§ EXERCISE AIM: Will you write out all the entries below exactly?

§ DATA TO EXAMINE:
++++++

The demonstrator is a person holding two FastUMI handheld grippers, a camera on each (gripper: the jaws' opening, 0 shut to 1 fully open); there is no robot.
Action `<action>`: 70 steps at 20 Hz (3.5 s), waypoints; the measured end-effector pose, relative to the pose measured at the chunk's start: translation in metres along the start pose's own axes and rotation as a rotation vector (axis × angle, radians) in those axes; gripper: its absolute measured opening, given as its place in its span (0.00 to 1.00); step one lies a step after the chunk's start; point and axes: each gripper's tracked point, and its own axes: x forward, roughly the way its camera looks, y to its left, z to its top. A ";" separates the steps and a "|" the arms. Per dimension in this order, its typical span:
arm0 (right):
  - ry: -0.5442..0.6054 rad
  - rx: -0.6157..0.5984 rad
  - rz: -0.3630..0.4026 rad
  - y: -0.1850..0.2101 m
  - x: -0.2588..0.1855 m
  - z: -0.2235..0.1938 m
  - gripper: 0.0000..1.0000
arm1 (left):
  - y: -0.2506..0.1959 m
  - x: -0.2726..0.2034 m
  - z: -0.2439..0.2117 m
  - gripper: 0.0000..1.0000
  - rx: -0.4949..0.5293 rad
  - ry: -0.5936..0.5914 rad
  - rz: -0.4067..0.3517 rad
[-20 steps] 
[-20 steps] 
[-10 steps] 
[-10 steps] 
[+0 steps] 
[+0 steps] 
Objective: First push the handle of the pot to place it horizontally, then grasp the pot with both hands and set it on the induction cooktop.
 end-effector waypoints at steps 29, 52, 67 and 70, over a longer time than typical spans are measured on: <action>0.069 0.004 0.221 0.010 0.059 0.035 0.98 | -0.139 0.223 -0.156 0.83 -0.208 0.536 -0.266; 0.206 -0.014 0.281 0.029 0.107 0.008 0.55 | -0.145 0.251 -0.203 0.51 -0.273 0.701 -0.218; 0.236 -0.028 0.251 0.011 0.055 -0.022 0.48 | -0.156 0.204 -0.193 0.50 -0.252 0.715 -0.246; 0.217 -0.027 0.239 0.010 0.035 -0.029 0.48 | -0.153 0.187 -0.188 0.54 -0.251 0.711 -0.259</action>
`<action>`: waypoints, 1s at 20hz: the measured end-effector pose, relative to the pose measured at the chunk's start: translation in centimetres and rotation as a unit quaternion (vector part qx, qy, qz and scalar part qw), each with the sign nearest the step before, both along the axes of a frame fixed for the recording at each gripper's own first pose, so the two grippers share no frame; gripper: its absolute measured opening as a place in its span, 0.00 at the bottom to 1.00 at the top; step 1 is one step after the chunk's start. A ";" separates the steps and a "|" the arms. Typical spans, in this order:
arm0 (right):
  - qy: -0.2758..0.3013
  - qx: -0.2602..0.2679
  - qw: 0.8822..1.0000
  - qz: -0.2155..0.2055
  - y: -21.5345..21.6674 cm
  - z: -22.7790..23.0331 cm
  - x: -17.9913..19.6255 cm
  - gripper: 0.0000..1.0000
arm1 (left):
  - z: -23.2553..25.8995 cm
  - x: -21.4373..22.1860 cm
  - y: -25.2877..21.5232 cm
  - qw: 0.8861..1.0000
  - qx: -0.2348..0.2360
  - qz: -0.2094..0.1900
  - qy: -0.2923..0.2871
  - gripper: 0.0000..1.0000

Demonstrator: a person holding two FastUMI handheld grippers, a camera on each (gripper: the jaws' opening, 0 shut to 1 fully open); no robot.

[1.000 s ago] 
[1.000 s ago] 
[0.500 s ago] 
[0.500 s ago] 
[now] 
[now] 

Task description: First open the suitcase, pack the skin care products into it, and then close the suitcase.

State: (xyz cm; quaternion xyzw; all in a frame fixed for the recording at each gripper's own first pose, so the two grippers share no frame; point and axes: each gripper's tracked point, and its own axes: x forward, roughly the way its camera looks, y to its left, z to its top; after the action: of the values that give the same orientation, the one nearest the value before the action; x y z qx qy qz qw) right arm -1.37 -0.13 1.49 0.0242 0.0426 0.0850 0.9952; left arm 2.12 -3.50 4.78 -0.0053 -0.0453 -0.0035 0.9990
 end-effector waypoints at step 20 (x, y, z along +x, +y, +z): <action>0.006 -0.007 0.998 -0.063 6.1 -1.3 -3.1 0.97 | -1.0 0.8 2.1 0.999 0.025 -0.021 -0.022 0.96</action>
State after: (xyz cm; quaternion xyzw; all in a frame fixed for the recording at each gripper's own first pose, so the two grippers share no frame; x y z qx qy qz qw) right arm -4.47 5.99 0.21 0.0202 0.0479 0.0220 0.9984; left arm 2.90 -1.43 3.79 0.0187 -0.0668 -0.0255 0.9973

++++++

§ TASK RESULT:
The demonstrator is a person holding two FastUMI handheld grippers, a camera on each (gripper: the jaws' opening, 0 shut to 1 fully open); there is no robot.
Action `<action>`: 70 steps at 20 Hz (3.5 s), waypoints; the measured end-effector pose, relative to the pose measured at the chunk's start: translation in metres along the start pose's own axes and rotation as a rotation vector (axis × angle, radians) in those axes; gripper: its absolute measured opening, given as its place in its span (0.00 to 1.00); step one lies a step after the chunk's start; point and axes: each gripper's tracked point, and its own axes: x forward, roughly the way its camera looks, y to its left, z to its top. A ";" separates the steps and a "|" the arms. Per dimension in this order, its typical span:
arm0 (right):
  - ry: -0.5442..0.6054 rad
  - rx: -0.6157..0.5984 rad
  - rz: -0.3630..0.4026 rad
  - y: -0.1850..0.2101 m
  - x: -0.2588..0.1855 m
  - z: -0.2235..0.1938 m
  - gripper: 0.0000..1.0000
arm1 (left):
  - y: -0.2506..0.1959 m
  - x: -0.2726..0.2034 m
  - z: -0.2439..0.2117 m
  - gripper: 0.0000..1.0000
  - rx: -0.4949..0.5293 rad
  - ry: -0.5936..0.5914 rad
  - rz: -0.4067..0.3517 rad
[-20 steps] 
[-20 steps] 
[-10 steps] 
[-10 steps] 
[+0 steps] 
[+0 steps] 
Objective: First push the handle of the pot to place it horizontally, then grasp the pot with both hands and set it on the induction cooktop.
 end-effector waypoints at steps 29, 52, 67 and 70, over a longer time than typical spans are measured on: <action>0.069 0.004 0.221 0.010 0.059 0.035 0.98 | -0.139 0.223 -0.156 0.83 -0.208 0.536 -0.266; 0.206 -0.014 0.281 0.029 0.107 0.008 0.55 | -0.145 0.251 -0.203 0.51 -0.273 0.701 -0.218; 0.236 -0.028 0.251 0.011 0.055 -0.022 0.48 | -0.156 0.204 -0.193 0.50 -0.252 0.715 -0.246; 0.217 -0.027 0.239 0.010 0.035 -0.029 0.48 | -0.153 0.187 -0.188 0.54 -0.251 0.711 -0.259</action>
`<action>`: waypoints, 1s at 20hz: the measured end-effector pose, relative to the pose measured at the chunk's start: translation in centimetres and rotation as a unit quaternion (vector part qx, qy, qz and scalar part qw), each with the sign nearest the step before, both along the axes of a frame fixed for the recording at each gripper's own first pose, so the two grippers share no frame; gripper: its absolute measured opening as a place in its span, 0.00 at the bottom to 1.00 at the top; step 1 is one step after the chunk's start. A ";" separates the steps and a "|" the arms. Typical spans, in this order:
arm0 (right):
  - qy: -0.2758..0.3013
  - qx: -0.2602..0.2679
  - qw: 0.8822..1.0000
  - qz: -0.2155..0.2055
  - y: -21.5345..21.6674 cm
  - z: -22.7790..23.0331 cm
  - x: -17.9913..19.6255 cm
  - gripper: 0.0000..1.0000
arm1 (left):
  - z: -23.2553..25.8995 cm
  - x: -21.4373..22.1860 cm
  - y: -25.2877..21.5232 cm
  - qw: 0.8861..1.0000
  - qx: -0.2348..0.2360
  - qz: -0.2094..0.1900
  - qy: -0.2923..0.2871
  - gripper: 0.0000..1.0000

Demonstrator: a person holding two FastUMI handheld grippers, a camera on each (gripper: the jaws' opening, 0 shut to 1 fully open); no robot.

[1.000 s ago] 
[1.000 s ago] 
[0.500 s ago] 
[0.500 s ago] 
[now] 
[now] 

Task description: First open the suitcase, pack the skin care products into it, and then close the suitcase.

State: (xyz cm; quaternion xyzw; all in a frame fixed for the recording at each gripper's own first pose, so the two grippers share no frame; point and axes: each gripper's tracked point, and its own axes: x forward, roughly the way its camera looks, y to its left, z to its top; after the action: of the values that give the same orientation, the one nearest the value before the action; x y z qx qy qz qw) right arm -1.37 -0.13 1.49 0.0242 0.0426 0.0850 0.9952; left arm 2.12 -3.50 4.78 -0.0053 -0.0453 -0.0035 0.9990
 end-effector waypoints at step 20 (x, y, z along +x, +y, +z): <action>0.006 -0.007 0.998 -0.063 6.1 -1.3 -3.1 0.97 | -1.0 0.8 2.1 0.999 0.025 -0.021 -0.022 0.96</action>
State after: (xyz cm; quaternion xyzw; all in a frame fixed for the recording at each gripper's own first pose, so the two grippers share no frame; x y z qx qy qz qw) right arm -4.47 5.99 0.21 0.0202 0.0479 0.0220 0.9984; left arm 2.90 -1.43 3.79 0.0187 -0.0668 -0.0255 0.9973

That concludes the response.